=== Begin Enclosure ===
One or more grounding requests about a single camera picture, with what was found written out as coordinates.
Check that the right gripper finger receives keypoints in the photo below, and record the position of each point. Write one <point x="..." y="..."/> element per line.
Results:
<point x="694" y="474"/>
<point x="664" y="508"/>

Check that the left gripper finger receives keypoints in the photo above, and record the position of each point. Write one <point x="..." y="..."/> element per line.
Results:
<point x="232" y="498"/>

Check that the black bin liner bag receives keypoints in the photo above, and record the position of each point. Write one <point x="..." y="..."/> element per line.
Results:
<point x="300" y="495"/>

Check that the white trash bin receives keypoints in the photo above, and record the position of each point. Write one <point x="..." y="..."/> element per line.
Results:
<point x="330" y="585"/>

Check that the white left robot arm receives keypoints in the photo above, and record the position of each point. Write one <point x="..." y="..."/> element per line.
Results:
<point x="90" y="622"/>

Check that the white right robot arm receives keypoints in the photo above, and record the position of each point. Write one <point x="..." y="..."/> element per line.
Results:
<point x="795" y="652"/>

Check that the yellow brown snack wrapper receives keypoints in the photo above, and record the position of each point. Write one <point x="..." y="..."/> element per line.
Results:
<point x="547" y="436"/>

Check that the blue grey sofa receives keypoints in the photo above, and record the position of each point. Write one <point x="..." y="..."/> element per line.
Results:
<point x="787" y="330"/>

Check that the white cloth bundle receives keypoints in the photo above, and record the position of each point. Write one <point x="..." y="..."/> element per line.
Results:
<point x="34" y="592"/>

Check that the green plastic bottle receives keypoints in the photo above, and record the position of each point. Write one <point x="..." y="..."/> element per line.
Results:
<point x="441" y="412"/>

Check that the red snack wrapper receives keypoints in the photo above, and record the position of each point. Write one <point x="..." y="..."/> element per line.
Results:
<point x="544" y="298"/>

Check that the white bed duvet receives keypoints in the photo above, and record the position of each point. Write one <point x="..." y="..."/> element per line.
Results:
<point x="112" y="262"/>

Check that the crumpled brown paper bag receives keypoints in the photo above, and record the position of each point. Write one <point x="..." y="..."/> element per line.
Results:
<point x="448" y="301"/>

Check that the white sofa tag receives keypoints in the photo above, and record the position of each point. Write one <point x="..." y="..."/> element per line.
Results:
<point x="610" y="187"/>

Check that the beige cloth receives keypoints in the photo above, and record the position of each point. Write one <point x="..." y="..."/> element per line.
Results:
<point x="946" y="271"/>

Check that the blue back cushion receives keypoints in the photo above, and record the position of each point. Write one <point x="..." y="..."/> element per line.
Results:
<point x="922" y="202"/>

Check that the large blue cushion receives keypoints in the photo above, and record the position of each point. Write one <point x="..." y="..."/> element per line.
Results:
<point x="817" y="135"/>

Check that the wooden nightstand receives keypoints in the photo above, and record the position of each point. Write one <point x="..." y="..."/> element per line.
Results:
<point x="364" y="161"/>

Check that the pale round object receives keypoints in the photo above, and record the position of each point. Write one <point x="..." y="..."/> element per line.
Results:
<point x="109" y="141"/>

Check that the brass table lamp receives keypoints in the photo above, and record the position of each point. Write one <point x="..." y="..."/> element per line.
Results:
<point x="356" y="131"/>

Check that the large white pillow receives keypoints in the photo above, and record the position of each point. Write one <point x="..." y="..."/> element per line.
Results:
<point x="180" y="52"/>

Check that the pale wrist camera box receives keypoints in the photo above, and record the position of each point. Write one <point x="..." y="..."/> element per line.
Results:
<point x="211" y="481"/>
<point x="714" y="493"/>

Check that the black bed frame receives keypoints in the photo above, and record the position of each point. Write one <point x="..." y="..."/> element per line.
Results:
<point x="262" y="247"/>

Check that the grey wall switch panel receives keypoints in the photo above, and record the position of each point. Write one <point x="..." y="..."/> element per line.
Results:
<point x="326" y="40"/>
=== End Enclosure ===
Instructions for the task: All of the records should be repeated precisely as written.

Task output:
One or more grounding requests about a single camera picture, with what was found written out as coordinates.
Check that the right gripper finger receives keypoints in the photo below, and record the position of each point. Write one <point x="..." y="..."/> element per line.
Results:
<point x="694" y="474"/>
<point x="664" y="508"/>

Check that the left gripper finger receives keypoints in the photo above, and record the position of each point. Write one <point x="..." y="..."/> element per line.
Results:
<point x="232" y="498"/>

Check that the black bin liner bag receives keypoints in the photo above, and record the position of each point. Write one <point x="..." y="..."/> element per line.
Results:
<point x="300" y="495"/>

Check that the white trash bin receives keypoints in the photo above, and record the position of each point. Write one <point x="..." y="..."/> element per line.
Results:
<point x="330" y="585"/>

Check that the white left robot arm receives keypoints in the photo above, and record the position of each point. Write one <point x="..." y="..."/> element per line.
Results:
<point x="90" y="622"/>

Check that the white right robot arm receives keypoints in the photo above, and record the position of each point. Write one <point x="..." y="..."/> element per line.
Results:
<point x="795" y="652"/>

Check that the yellow brown snack wrapper receives keypoints in the photo above, and record the position of each point. Write one <point x="..." y="..."/> element per line.
Results:
<point x="547" y="436"/>

Check that the blue grey sofa receives keypoints in the photo above, and record the position of each point. Write one <point x="..." y="..."/> element per line.
Results:
<point x="787" y="330"/>

Check that the white cloth bundle receives keypoints in the photo above, and record the position of each point. Write one <point x="..." y="..."/> element per line.
Results:
<point x="34" y="592"/>

Check that the green plastic bottle receives keypoints in the photo above, and record the position of each point. Write one <point x="..." y="..."/> element per line.
Results:
<point x="441" y="412"/>

Check that the red snack wrapper receives keypoints in the photo above, and record the position of each point. Write one <point x="..." y="..."/> element per line.
Results:
<point x="544" y="298"/>

Check that the white bed duvet receives keypoints in the photo above, and record the position of each point. Write one <point x="..." y="..."/> element per line.
Results:
<point x="112" y="262"/>

Check that the crumpled brown paper bag receives keypoints in the photo above, and record the position of each point. Write one <point x="..." y="..."/> element per line.
Results:
<point x="448" y="301"/>

Check that the white sofa tag receives keypoints in the photo above, and record the position of each point. Write one <point x="..." y="..."/> element per line.
Results:
<point x="610" y="187"/>

Check that the beige cloth receives keypoints in the photo above, and record the position of each point. Write one <point x="..." y="..."/> element per line.
Results:
<point x="946" y="271"/>

Check that the blue back cushion receives keypoints in the photo above, and record the position of each point. Write one <point x="..." y="..."/> element per line.
Results:
<point x="922" y="202"/>

Check that the large blue cushion receives keypoints in the photo above, and record the position of each point. Write one <point x="..." y="..."/> element per line.
Results:
<point x="817" y="135"/>

Check that the wooden nightstand receives keypoints in the photo above, and record the position of each point. Write one <point x="..." y="..."/> element per line.
Results:
<point x="364" y="161"/>

Check that the pale round object receives keypoints in the photo above, and record the position of each point. Write one <point x="..." y="..."/> element per line.
Results:
<point x="109" y="141"/>

Check that the brass table lamp receives keypoints in the photo above, and record the position of each point. Write one <point x="..." y="..."/> element per line.
Results:
<point x="356" y="131"/>

Check that the large white pillow receives keypoints in the photo above, and record the position of each point. Write one <point x="..." y="..."/> element per line.
Results:
<point x="180" y="52"/>

Check that the pale wrist camera box receives keypoints in the photo above, and record the position of each point. Write one <point x="..." y="..."/> element per line.
Results:
<point x="211" y="481"/>
<point x="714" y="493"/>

Check that the black bed frame receives keypoints in the photo above, and record the position of each point. Write one <point x="..." y="..."/> element per line.
Results:
<point x="262" y="247"/>

Check that the grey wall switch panel receives keypoints in the photo above, and record the position of each point. Write one <point x="..." y="..."/> element per line.
Results:
<point x="326" y="40"/>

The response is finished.